Odette Keun
Odette Zoé Keun (10 September 1888 in Pera – 14 March 1978 in Worthing) was a Dutch socialist, journalist and writer, who traveled extensively in Europe, including the Caucasus and the early Soviet Union.
Early years[edit]
Keun was the daughter of Gustave Henri Keun, at the time first dragoman and secretary of the Dutch consulate in the Ottoman Empire, and his second wife, Helene Lauro, who was of Italian/Greek ancestry.[1] When her father died in 1902, the family was left in relatively impoverished state. She became rebellious and her mother sent her to an Ursuline boarding school in the Netherlands. After three years she had decided to become a nun and moved to a Dominican monastery in Tours. She resigned two years later and went back to Istanbul. She could no longer find herself in the dogma of the church, the role of the Dominicans in the fight against the Cathars, and, last but not least, celibacy. There was also the more practical reason; after her mother's death, she was the source of support for her sisters. She published her first book "Les Maisons sur le Sable" (1914) in which she described her farewell to the faith, her views on social problems, and her amorous wishes.
Love and secret services[edit]
The first World War brought her to Paris. She worked for the Red Cross in Rouen. At that time, several secret services were interested in her because she expressed strong criticism of British and French colonial politics. After falling in love with him, she traveled to her lover Bernard Lavergne who settled in Algiers. She traveled into the desert on horseback and contributed to health care for the Berbers. Her social involvement was further demonstrated by her call for the Berbers to demand better facilities. A new lover, the Georgian prince Grisha, led her to Georgia. She wrote about this trip and her affair in her book Au Pays de la Toison d’Or (1924). In late spring 1921, while staying with friends in Istanbul and two days before she would have travelled to Batum, she was arrested by the British military police, extrajudicially and presumably for her socialist leanings, and was deported to Sebastopol in Russia. For three months she endured the abuses of the Cheka, before she was let go to Charkov. She wrote about her arrest and experiences in Russia in Sous Lénine. Notes d’Une Femme Déporté en Russie par les Anglais (Paris 1922).[2]
Wells and the search for a third way[edit]

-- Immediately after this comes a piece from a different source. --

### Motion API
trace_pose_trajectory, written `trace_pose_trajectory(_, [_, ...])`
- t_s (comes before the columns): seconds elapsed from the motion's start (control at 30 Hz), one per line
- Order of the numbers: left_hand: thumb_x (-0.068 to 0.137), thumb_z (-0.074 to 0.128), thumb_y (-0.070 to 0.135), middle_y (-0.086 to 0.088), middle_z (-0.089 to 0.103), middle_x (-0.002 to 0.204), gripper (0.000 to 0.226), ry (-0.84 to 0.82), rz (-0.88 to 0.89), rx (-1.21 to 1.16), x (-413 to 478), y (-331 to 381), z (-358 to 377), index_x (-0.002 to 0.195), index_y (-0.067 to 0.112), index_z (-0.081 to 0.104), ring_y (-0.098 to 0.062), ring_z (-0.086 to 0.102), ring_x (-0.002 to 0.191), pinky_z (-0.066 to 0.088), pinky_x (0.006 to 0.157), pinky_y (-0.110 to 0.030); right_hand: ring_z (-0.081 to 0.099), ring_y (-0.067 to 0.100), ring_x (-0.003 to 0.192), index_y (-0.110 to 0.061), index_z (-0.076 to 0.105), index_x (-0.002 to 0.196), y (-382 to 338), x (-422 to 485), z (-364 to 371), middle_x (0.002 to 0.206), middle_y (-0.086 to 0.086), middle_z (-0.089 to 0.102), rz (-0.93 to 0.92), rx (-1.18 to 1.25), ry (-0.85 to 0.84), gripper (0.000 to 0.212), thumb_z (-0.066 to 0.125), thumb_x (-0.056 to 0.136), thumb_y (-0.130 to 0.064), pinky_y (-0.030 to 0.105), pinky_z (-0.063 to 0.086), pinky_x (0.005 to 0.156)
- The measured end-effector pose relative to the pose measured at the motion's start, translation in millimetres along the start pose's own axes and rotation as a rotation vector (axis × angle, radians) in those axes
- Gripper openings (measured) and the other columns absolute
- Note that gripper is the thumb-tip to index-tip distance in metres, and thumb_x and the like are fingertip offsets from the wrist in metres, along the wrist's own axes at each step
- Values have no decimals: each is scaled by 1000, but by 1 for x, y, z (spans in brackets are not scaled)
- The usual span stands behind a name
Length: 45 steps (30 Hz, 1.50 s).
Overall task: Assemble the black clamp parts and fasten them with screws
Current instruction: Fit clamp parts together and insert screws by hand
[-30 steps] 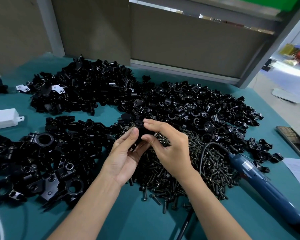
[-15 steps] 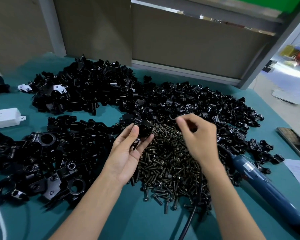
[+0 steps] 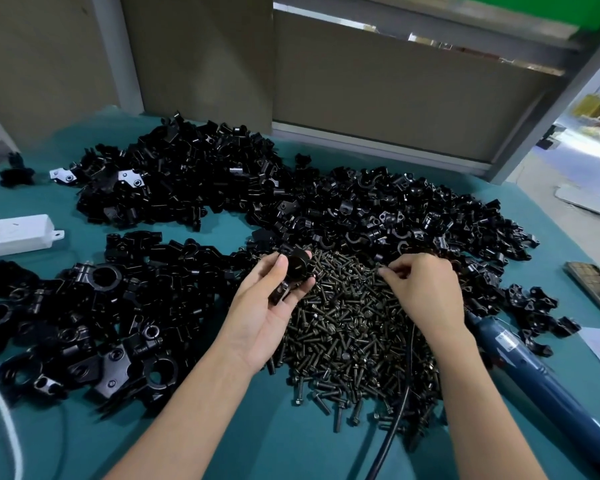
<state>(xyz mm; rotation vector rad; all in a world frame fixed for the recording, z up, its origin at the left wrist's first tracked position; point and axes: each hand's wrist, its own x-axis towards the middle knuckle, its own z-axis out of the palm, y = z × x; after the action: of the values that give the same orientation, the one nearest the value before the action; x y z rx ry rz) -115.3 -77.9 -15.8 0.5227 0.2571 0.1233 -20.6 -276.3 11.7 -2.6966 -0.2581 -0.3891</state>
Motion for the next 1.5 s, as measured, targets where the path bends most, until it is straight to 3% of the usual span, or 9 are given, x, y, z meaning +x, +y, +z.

She wanted to return to Istanbul but because of the turbulent events this city was no longer an option, so she returned to Paris. Between 1924 and 1933 Keun was the partner of H.G. Wells, with whom she lived in Lou Pidou, a house they built together in Grasse, France. Wells, who was 22 years her elder, dedicated his books The World of William Clissold [3] (his longest) and The Bulpington of Blup to her. Later she worked as secretary at the consul-general in the United States. In her 1937 book A Foreigner Looks at the TVA, she describes the organization of George W. Norris's Tennessee Valley Authority as "the way in which a participatory liberal democracy could embrace modernization, to parry the influence of Fascist and Communist models of development, while avoiding the perils of statism."[4] After 1939 Keun lived in England, first in London, from 1941 in Torquay, and eventually in Worthing, West Sussex.[2]